Output the opening lines of the records exactly. End with the line that contains "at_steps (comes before".
=== Data listing ===
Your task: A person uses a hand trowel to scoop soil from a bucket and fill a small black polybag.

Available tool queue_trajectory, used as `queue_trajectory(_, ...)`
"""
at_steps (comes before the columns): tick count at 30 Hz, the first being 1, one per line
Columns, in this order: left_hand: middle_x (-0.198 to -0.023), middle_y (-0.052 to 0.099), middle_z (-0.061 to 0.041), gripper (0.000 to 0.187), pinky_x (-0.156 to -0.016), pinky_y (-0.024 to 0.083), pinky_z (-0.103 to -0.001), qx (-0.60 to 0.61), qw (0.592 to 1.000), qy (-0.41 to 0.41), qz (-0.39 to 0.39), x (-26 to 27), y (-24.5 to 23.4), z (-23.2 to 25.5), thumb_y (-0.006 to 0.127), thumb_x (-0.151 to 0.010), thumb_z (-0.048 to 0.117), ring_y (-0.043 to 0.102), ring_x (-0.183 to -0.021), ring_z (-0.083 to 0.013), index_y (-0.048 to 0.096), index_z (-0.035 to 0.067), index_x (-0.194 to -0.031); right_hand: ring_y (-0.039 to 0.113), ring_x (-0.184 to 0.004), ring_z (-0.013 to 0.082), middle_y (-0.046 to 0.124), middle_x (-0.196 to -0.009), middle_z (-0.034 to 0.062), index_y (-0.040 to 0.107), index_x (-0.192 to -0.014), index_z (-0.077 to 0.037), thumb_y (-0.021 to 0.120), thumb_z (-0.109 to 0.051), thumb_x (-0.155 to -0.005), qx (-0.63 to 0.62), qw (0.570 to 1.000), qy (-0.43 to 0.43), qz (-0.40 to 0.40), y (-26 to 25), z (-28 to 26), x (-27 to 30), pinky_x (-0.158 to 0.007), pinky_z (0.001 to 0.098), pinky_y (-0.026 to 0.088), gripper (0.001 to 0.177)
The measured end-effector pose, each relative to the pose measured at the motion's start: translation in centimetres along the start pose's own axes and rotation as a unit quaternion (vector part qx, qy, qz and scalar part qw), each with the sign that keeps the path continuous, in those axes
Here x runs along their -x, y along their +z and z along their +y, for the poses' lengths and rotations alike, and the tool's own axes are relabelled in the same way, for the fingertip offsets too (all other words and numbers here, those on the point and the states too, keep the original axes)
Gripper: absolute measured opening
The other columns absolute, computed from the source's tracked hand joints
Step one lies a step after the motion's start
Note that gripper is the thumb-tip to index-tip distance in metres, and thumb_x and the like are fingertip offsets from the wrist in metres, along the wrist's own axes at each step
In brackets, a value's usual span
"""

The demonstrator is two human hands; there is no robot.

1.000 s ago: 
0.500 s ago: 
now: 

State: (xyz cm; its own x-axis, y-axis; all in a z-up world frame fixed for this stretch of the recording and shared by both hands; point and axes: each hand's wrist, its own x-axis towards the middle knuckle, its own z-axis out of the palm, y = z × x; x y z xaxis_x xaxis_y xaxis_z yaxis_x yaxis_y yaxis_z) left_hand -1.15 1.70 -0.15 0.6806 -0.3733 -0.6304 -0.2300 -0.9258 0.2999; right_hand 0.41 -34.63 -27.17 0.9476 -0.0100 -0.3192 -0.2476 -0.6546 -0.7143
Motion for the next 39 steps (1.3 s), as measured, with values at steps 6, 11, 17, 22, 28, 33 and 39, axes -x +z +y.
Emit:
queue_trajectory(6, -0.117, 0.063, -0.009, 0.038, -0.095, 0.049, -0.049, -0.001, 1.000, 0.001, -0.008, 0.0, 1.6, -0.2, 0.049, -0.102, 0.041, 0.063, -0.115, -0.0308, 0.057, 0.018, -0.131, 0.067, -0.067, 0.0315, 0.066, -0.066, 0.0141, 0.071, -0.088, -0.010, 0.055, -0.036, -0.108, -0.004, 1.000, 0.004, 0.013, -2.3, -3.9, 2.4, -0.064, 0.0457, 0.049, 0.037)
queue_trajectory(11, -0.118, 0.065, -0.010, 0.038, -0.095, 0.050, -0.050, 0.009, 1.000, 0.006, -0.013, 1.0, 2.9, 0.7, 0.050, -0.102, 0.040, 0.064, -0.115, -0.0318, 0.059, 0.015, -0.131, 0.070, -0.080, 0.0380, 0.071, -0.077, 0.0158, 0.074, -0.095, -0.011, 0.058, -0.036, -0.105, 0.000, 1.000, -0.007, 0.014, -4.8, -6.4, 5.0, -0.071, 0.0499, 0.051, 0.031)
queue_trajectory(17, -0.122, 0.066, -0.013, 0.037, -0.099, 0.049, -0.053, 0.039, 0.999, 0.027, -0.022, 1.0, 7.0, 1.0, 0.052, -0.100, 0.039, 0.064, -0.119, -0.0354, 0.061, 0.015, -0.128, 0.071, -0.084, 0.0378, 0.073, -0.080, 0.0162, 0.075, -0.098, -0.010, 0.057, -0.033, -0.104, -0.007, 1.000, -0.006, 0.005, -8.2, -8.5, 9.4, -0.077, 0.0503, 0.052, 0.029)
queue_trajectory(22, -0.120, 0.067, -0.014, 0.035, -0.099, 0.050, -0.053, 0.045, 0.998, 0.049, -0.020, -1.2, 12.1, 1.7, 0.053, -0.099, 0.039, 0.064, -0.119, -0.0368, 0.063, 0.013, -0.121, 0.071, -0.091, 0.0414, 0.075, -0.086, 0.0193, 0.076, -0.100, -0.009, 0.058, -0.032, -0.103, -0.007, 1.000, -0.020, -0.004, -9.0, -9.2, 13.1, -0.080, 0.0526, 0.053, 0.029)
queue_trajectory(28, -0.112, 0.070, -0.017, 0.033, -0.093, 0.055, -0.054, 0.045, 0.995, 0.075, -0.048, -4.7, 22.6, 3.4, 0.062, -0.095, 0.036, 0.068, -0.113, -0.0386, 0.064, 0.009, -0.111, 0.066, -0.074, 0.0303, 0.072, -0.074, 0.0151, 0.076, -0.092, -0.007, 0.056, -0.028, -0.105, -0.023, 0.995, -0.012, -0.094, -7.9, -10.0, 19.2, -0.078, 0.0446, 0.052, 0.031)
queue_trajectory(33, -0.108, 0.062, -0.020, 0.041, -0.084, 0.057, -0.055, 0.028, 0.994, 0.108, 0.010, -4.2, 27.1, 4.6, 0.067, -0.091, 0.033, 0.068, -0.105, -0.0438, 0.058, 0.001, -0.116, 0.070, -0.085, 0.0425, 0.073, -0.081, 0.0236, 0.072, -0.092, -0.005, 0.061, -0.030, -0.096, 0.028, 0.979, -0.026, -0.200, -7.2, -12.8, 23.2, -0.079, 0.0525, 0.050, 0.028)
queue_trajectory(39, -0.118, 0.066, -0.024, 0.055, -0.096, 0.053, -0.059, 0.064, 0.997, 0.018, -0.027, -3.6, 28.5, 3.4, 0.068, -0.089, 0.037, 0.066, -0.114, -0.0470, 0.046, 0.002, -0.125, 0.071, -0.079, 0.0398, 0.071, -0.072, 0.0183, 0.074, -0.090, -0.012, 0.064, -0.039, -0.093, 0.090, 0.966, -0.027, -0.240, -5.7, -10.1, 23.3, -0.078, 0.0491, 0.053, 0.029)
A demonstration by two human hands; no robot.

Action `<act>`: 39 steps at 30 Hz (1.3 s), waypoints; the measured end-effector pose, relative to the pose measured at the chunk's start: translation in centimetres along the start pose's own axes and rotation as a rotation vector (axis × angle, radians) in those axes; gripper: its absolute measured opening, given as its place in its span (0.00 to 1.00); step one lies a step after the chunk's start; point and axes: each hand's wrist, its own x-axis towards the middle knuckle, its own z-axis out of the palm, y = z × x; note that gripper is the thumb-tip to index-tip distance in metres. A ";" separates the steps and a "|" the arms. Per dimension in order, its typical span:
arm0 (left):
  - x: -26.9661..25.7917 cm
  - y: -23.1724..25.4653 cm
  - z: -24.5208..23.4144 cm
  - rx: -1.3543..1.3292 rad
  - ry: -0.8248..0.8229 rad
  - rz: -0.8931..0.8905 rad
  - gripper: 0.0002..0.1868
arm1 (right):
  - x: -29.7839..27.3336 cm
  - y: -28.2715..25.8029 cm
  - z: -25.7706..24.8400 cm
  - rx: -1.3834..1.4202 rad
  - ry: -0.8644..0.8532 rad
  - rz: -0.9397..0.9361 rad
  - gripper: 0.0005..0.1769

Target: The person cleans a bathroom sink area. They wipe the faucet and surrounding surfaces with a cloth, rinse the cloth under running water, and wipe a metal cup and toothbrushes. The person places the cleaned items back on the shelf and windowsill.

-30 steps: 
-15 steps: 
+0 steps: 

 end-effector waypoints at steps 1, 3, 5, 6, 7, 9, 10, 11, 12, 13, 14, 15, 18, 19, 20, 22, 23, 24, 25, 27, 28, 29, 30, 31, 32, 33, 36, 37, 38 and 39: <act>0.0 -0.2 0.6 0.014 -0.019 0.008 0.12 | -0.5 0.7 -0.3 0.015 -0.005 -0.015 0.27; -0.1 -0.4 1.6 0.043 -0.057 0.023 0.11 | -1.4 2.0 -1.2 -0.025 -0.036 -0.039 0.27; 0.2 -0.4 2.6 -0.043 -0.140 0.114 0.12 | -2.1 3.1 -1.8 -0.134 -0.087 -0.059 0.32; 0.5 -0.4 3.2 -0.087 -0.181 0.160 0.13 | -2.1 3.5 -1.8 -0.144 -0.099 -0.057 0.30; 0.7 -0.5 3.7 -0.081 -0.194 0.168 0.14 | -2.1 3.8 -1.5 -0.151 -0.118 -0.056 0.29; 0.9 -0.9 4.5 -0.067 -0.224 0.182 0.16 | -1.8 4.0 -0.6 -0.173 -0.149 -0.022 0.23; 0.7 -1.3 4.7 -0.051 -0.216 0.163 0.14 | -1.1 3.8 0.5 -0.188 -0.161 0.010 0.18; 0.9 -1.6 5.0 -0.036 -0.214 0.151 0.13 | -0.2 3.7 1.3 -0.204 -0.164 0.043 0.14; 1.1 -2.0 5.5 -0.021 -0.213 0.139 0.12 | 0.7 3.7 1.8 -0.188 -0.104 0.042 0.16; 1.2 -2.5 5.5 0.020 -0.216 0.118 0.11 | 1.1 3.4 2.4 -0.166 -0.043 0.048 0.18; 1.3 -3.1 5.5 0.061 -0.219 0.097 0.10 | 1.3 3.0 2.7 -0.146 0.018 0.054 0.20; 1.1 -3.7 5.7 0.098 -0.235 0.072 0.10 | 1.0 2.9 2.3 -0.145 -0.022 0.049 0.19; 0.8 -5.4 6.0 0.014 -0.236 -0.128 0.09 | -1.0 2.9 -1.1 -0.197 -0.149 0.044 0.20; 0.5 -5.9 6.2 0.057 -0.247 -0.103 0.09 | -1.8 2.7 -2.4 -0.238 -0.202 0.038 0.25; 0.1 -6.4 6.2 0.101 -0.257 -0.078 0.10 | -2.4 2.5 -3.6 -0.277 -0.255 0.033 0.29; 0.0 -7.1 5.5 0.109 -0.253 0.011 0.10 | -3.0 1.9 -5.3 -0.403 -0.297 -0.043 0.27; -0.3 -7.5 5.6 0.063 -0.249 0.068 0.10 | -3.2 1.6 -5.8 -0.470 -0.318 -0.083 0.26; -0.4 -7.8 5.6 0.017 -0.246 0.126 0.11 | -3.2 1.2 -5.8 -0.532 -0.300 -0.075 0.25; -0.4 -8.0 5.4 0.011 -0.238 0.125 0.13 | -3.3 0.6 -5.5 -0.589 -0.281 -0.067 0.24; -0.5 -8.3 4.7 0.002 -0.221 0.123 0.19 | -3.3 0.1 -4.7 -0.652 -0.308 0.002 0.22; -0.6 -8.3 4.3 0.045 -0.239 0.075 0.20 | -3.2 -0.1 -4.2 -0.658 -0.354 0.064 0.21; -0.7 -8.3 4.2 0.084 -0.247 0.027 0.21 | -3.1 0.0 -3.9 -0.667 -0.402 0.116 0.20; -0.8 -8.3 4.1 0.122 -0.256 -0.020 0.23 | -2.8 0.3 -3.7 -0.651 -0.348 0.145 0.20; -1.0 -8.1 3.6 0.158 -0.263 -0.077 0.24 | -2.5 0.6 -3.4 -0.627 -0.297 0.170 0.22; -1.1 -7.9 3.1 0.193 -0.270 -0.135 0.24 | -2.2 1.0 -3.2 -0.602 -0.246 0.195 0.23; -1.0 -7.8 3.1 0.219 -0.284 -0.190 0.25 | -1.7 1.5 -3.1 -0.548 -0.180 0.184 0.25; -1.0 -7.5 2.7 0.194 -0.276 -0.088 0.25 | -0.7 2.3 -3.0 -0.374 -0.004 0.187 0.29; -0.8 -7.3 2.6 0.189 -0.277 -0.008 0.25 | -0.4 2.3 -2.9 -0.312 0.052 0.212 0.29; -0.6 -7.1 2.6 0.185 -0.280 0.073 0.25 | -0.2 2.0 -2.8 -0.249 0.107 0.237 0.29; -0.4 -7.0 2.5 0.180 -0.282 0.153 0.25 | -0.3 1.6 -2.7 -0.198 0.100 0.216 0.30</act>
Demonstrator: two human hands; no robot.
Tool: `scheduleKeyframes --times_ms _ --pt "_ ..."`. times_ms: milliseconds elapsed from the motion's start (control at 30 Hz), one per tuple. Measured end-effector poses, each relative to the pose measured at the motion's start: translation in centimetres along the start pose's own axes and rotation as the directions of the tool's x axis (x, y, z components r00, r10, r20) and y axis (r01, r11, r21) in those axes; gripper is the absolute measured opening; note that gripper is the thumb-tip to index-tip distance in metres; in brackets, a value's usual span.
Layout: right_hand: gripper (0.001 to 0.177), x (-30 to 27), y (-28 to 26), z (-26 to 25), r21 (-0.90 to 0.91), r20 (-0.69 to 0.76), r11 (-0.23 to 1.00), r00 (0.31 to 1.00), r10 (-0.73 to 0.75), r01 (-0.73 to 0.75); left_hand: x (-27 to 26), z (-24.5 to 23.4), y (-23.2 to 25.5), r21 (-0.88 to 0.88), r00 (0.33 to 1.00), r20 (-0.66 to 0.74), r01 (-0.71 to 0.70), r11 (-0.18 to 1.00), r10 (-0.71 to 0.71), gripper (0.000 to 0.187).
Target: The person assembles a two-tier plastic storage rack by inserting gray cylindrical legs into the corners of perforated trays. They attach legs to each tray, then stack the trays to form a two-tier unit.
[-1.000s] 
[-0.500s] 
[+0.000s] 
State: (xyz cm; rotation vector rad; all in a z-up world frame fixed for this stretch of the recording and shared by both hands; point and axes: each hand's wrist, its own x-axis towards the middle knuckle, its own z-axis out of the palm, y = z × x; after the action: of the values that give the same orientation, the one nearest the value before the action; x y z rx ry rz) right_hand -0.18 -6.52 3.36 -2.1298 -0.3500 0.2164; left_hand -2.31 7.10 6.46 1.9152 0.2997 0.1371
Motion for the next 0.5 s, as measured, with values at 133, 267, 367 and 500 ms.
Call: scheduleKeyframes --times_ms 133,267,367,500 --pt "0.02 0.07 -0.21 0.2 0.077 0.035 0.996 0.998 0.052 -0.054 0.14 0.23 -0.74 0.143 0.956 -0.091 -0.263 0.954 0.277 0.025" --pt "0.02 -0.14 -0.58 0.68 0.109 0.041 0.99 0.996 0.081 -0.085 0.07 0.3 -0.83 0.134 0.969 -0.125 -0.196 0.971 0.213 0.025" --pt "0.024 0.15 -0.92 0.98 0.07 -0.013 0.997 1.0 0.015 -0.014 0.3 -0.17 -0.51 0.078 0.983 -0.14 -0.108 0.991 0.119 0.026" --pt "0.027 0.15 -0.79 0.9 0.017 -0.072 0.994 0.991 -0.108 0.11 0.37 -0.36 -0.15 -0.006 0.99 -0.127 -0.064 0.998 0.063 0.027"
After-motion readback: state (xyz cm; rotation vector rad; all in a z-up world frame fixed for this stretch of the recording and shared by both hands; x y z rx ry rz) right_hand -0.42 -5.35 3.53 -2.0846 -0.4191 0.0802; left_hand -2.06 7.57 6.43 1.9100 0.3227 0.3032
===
## Written answer
Your task: A person uses a hand trowel to scoop soil from a bucket and fill a small black polybag.

Available tool queue_trajectory, used as `queue_trajectory(_, ...)`
"""
at_steps (comes before the columns): tick count at 30 Hz, the first being 1, one per line

This completes the required output.